- français
- English
week-15-16:line score
Introduction
The goal is to reviste the scoring functions used by the algorithm.
We will, first, define some objects. Then, we will briefly remember where the lineScore function is use. Now, we have everything to start, we will look at different possibilities for score function and how to implement it. Then, we will see a way to compare the three most interesting functions. Finally, we will discuss a little bit of the code infrastructure needed for this line score evaluation.
Nomenclature
line: A string that go from one pin to another. (A line is implemented as list of pixel position.)
resultImage: The image that hold the result actual result of the algorithm. At begin this image is white, then at each step the new line is drawn.
diffImage: The diffImage is the virtual image produce by subtracting the actual resultImage from the original image. This image is virtual, because it can contains negatives values and we normally don't have negative value in grayscale images
sketchImage: The sketchImage is produce by subtracting the actual resultImage from the original image without going into the negatives values. So the minimal value is 0.
Context
The base algorithm evaluates at each step all the lines from the current pin to all other pins using a score function (We can view this as a cost function, but, here it seems more appropriate to use the term of score).
This score function takes as input a line and return the score of this line.
Functions
We have implement the following lineScore functions. You can find the pseudo code bellow. The names are the same as in the code but the implementation differs slightly. In particular, the diffImage doesn't "exist" as an object, but is computed inside the function.
The first function, lineScore, was developt using the algorithm used by Christian Siegel (https://github.com/christiansiegel/knitter). The other functions was completly developt by us.
Function: lineScore
Input: set of pixel P
Output: score obtains by this set of pixel
Algorithm:
For each pixel in P:
color = pixel.getColorFromTheSketchImage() // encoded as RGB
darkness = color.getDarkness() // 255 - average of RGB
score = score + darkness
counter = counter + 1
finalScore = score / counter
return finalScore
Idea behind this score function:
If we choose the darker line in the sketch image.

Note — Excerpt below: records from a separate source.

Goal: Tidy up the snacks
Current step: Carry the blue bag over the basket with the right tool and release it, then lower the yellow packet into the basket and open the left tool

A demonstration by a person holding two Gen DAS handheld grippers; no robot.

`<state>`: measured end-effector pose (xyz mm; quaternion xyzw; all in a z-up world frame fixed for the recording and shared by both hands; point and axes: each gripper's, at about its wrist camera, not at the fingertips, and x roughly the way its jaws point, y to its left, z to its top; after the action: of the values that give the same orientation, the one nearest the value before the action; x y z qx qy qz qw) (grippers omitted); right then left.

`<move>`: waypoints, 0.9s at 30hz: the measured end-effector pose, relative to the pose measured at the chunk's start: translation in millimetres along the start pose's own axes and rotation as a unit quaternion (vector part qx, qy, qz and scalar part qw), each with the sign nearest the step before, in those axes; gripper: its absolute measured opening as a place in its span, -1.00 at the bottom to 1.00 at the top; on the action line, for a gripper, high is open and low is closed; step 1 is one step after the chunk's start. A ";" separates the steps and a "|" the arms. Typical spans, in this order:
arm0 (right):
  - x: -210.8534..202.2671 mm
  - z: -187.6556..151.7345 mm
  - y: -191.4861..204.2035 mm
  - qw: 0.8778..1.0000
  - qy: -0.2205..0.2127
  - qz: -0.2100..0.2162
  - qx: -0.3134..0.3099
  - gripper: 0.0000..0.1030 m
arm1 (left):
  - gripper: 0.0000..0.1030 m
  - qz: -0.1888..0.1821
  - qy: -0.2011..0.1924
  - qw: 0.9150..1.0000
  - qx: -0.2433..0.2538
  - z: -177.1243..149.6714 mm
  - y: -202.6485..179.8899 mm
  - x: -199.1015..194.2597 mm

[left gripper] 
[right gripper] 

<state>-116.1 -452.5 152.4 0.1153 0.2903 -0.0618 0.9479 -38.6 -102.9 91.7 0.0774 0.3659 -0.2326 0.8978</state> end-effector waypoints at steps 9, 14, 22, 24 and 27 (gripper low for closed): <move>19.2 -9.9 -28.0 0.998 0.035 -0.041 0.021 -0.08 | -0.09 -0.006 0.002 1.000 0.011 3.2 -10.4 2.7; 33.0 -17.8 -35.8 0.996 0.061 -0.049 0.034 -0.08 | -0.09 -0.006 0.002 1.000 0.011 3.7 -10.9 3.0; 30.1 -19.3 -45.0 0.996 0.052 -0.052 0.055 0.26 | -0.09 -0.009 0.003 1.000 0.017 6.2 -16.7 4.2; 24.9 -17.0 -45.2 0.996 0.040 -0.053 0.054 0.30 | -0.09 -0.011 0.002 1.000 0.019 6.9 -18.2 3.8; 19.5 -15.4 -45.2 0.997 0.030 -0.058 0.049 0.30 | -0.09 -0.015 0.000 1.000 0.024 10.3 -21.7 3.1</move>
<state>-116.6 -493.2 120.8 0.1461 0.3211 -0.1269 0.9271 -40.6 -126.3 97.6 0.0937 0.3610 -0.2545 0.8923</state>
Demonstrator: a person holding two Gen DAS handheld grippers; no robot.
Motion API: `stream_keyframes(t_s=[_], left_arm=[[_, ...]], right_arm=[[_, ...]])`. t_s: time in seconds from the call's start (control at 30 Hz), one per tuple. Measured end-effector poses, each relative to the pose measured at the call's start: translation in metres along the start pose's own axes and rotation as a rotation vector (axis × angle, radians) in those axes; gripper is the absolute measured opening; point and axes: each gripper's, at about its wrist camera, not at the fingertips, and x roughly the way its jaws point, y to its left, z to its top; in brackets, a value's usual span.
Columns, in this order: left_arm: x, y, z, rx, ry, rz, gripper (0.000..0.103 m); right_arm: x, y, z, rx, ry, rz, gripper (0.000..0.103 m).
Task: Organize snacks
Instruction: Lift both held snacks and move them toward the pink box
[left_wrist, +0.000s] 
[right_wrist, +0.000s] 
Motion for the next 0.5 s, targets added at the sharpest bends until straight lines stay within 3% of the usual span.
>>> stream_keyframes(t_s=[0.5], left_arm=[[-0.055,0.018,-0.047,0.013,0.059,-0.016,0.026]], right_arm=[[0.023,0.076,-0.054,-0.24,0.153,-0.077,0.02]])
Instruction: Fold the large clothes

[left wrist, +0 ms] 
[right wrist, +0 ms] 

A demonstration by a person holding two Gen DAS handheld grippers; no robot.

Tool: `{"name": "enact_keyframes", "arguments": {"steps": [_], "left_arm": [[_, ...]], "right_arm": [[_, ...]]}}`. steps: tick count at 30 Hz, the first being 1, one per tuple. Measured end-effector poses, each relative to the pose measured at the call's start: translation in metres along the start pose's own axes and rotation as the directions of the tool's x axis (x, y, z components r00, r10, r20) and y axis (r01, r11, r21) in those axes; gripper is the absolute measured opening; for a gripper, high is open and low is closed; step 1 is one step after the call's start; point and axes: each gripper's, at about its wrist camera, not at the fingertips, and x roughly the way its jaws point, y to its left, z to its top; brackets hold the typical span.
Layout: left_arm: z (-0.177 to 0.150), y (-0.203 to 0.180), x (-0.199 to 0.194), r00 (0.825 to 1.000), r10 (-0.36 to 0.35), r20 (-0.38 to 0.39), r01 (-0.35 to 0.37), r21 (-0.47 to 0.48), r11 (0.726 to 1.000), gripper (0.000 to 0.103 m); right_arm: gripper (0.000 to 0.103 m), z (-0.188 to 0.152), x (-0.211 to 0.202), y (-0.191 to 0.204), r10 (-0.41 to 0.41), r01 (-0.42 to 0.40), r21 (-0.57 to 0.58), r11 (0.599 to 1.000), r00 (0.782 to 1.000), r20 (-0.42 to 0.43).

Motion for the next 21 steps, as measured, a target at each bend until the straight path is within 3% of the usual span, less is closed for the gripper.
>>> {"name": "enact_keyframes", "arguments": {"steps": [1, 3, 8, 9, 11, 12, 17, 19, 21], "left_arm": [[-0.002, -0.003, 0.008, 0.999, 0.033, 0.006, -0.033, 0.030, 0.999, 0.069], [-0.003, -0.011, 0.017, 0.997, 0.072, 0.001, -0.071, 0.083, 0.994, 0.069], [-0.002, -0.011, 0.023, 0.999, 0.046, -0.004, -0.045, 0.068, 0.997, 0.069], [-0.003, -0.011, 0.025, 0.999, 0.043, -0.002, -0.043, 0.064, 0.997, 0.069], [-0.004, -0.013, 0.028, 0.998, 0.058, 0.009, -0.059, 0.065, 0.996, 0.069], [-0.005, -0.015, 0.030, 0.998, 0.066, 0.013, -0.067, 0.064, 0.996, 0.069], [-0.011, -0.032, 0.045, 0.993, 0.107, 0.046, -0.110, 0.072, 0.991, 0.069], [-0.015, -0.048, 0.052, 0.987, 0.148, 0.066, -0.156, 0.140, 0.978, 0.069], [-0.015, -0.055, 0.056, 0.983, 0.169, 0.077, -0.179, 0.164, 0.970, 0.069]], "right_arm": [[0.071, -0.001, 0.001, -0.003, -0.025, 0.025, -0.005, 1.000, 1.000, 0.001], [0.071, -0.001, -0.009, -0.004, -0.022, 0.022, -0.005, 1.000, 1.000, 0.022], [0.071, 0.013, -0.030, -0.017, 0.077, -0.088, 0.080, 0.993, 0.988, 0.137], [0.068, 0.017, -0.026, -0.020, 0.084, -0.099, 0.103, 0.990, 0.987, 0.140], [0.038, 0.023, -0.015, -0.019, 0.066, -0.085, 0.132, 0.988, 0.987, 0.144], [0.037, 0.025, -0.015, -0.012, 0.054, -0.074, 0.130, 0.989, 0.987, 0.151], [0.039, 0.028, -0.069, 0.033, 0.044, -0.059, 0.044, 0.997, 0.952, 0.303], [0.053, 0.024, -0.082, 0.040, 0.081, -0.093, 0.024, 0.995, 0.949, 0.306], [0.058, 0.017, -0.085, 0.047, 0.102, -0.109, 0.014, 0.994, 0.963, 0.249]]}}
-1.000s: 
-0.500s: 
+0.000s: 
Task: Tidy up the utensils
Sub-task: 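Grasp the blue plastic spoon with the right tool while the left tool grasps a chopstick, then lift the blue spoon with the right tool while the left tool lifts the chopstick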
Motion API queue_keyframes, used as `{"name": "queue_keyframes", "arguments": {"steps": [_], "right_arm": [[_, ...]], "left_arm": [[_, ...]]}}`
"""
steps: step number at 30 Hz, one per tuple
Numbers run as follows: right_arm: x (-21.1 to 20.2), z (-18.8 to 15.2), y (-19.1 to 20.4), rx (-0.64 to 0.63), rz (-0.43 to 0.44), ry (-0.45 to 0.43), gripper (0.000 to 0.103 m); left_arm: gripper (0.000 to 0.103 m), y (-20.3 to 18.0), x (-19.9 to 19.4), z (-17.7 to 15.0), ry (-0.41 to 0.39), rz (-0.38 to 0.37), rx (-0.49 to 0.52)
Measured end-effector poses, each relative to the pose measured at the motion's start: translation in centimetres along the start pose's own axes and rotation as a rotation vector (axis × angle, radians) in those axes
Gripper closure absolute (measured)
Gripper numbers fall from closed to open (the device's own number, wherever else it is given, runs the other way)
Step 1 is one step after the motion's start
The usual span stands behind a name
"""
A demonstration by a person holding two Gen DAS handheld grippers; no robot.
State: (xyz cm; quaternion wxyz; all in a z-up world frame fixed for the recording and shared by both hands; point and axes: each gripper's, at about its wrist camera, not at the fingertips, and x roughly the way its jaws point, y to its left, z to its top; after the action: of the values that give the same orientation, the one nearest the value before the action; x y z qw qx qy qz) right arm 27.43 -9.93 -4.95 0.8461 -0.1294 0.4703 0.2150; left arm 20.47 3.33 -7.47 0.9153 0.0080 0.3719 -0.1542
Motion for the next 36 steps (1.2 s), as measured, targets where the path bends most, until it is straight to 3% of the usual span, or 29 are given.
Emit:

This line will be added in result image and the difference between the original image and the result image will be smaller.
Function: lineScoreEquilibrate
Input: set of pixel P
Output: score obtains by this set of pixel
Algorithm:
For each pixel in P:
color = pixel.getColorFromTheSketchImage()
darkness = color.getDarkness() - 0.3 * color.limit() // color.limit() is the maximal darkness value
score = score + darkness
counter = counter + 1
finalScore = score / counter
return finalScore
Idea behind this score function and remarks:
The idea was to penalize the line that go thoough white pixels. So, we shifft, all the range of possible darkness values. But, logically, we obtain the same result. We, just, shiffted the score.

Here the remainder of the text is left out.